What to do:
Look through the listing below for the string "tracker". Say how many lines hold it, and nothing else.

Information supplied:
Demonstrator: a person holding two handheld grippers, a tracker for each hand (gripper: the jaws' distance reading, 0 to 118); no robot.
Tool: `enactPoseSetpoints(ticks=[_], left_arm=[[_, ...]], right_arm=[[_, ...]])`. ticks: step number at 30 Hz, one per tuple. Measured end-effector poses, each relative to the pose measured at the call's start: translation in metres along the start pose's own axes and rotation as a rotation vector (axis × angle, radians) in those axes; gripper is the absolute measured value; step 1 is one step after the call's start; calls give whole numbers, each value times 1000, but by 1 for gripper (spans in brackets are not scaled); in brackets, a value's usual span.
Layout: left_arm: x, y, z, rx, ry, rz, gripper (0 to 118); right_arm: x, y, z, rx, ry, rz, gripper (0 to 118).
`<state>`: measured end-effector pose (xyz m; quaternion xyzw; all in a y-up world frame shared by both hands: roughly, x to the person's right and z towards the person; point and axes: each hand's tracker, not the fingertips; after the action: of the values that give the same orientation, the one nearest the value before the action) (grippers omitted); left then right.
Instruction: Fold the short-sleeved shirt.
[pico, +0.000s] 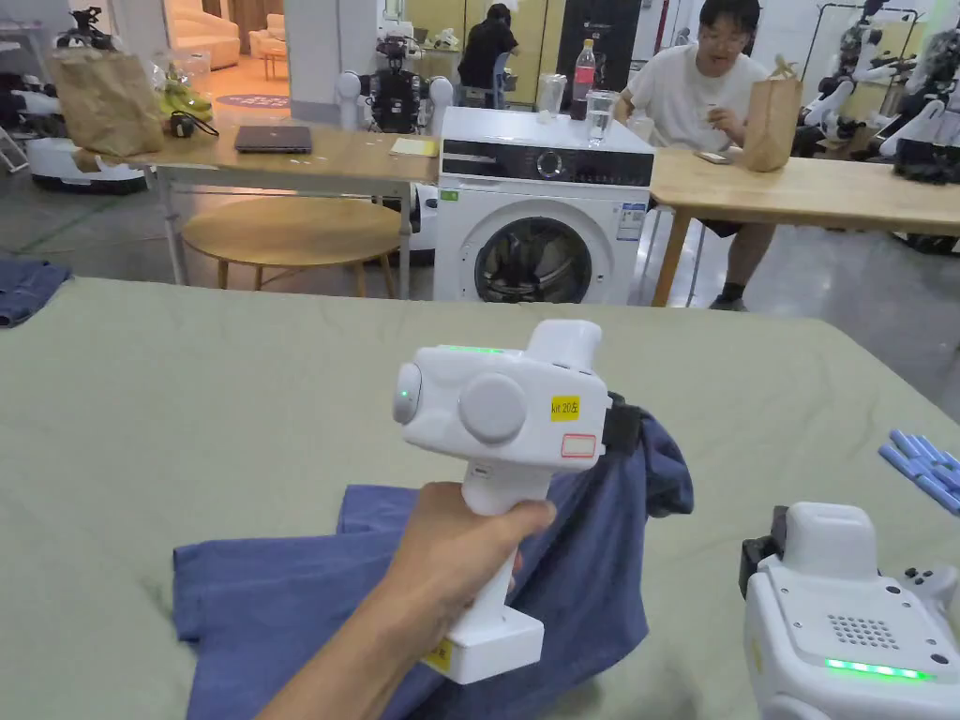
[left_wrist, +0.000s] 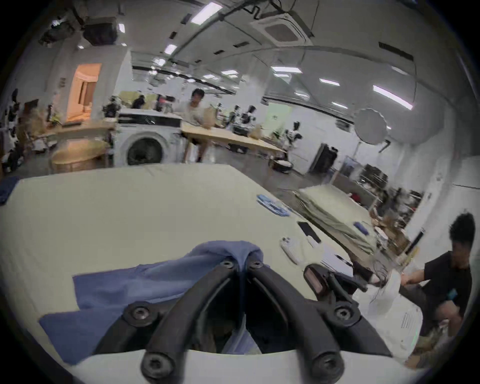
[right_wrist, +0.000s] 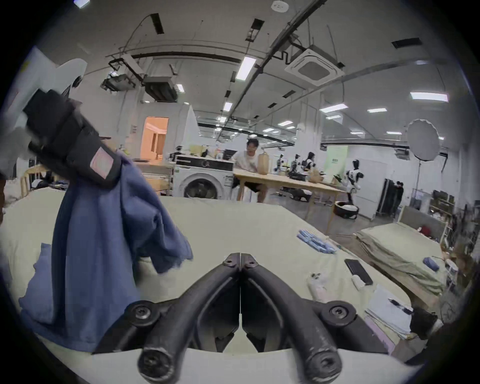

Exercise answer:
2